Origin and education

Hans Krüger was born in 1909 in Posen, then part of the German Empire, as the son of a private trade school teacher. From 1914 he attended secondary school and the German grammar school there. After the First World War , the father became involved in the "German People's Council of the Province of Posen", a collection movement of national conservative citizens. During the Poznan uprising he was interned and then had to leave his home - now part of Poland - immediately with his family. The father could no longer find a job and the impoverished family moved their residence via Schwiebus to Luckenwalde , where Hans Krüger left the local grammar school in 1923 with the upper secondary school leaving certificate. In 1925 he passed the final examination to become an agricultural inspector and accounting officer and was then employed on two manors. In 1928 he helped his parents, who in Stangenhagen a grocery store run and a chicken farm. In the years between 1930 and 1933 Hans Krüger was unemployed with only a few interruptions.

Pre-war career

As early as 1925 - at the age of sixteen - Hans Krüger joined right-wing extremist associations such as the " Jung- und Ringstahlhelm " and joined the Sturmabteilung (SA) on April 1, 1929 , where he was promoted to storm leader in 1931 and in 1932 to storm leader . From September 1, 1930 he was a member of the NSDAP (membership number 336.924).

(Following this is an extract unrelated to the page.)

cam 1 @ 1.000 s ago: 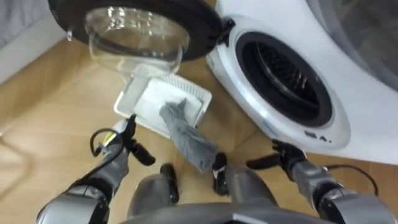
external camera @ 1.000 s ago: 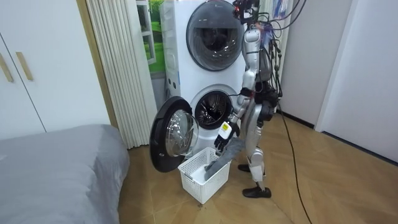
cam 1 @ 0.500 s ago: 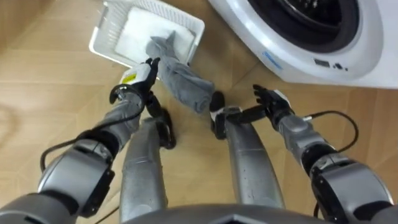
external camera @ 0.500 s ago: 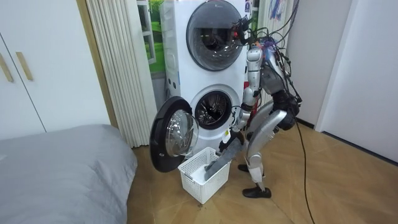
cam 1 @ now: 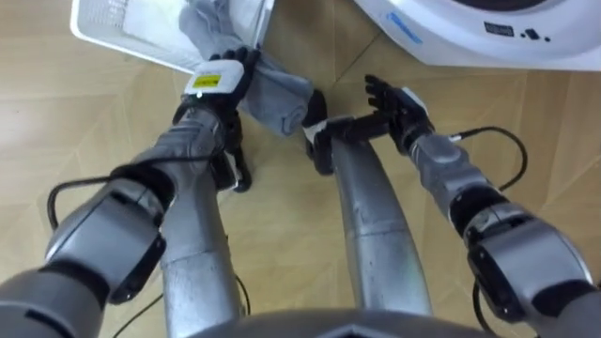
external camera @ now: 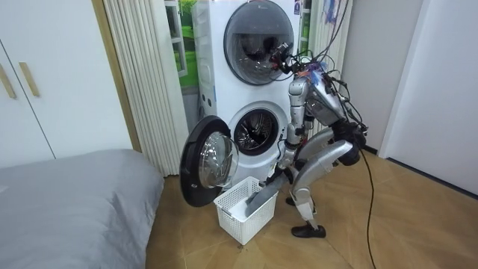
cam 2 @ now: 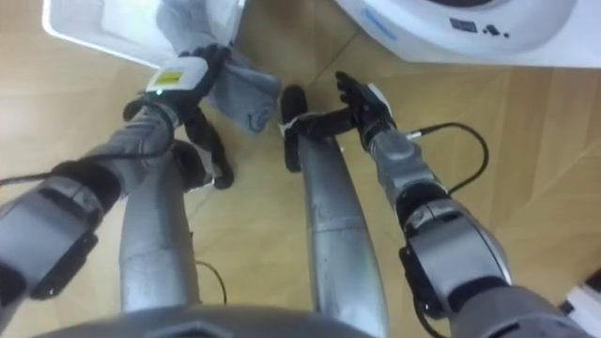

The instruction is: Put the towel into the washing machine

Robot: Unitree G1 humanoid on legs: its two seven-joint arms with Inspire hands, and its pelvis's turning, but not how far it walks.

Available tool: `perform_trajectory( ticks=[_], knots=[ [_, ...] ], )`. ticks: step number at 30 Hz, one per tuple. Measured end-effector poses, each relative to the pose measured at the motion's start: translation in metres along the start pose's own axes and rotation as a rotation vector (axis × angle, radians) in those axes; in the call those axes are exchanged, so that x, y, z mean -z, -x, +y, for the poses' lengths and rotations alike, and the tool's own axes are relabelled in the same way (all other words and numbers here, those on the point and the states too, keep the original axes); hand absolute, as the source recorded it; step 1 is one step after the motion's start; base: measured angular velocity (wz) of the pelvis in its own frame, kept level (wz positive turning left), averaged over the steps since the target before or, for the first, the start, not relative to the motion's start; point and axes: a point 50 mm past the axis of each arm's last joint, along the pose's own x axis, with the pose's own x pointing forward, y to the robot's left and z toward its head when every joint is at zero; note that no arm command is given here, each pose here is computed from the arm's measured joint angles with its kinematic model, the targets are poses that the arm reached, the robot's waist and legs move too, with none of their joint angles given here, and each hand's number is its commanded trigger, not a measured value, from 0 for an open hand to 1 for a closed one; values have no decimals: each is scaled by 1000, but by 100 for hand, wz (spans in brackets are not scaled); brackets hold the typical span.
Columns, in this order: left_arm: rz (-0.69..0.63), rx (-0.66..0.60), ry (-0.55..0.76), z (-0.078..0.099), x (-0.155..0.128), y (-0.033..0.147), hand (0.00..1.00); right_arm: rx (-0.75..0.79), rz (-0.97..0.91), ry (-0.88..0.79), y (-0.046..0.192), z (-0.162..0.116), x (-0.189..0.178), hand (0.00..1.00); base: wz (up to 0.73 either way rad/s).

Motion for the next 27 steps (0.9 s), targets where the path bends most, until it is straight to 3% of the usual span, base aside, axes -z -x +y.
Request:
perform_trajectory(
  ticks=[1,2,3,4,5,16,27],
  knots=[
    [-5,-4,-13,2,0,-1,7,-6,-8,5,0,1,-1,0,-5],
    [-11,-5,-24,3,1,-1,42,-10,-15,11,0,2,-2,0,-5],
    [-11,-5,-27,3,2,-1,62,-12,-17,11,0,3,-3,0,-7],
    [-14,-13,-34,4,3,0,91,-17,-23,15,0,4,-3,0,-8],
    [-14,-17,-37,4,4,0,100,-19,-27,14,-1,4,-4,0,-7],
    [-13,-117,-95,21,12,-2,100,-50,-56,14,-1,11,-8,0,-3],
    [-34,-145,-117,22,9,-2,100,-46,-53,-17,-1,11,-7,0,0]
  ],
)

From May to November 1933, Krüger was the head of the police station in Oranienburg . In October 1934, as an old fighter, he was given a better paid position in the management of the Luckenwalde employment office. On May 1, 1938, Krüger was taken over by the Allgemeine SS (membership number 293.735) with the rank of SS-Hauptsturmführer , immediately applied to the security police and in March 1939 began his service as a candidate for a detective commissioner in Berlin.

Second World War

During the German invasion of Poland on September 1, 1939, Krüger moved into Poland with a task force from Opole . In Zakopane he trained Ukrainian auxiliary police officers from November 1939 , then took part in a guide course in Berlin and returned to Krakow in June 1941 as a detective inspector .

Murder of the "Polish intelligentsia"

During the attack on the Soviet Union , Krüger arrived in Lemberg on July 2, 1941 with the Einsatzkommando e.g. V. , which was headed by Karl Eberhard Schöngarth . Krüger is ascribed an organizational contribution to the Lviv professor murder; however, there is no evidence of direct participation in the shooting.

At the end of July 1941, Krüger came to the city of Stanislau (today Ivano-Frankiwsk ) and set up the Stanislau branch of the commander of the Security Police and SD Lemberg (later the Stanislau Border Police Commissariat ) in the wing of a courthouse , which he headed until August 1942. She was responsible for the districts of Stanislau and Kalusch as well as the region around Rohatyn with over 700,000 inhabitants. The agency had barely thirty German employees; most of them were from the Cracow District Security Police . For reinforcement, however, Krüger had numerous volunteers who were recruited from local ethnic Germans and Ukrainian militia .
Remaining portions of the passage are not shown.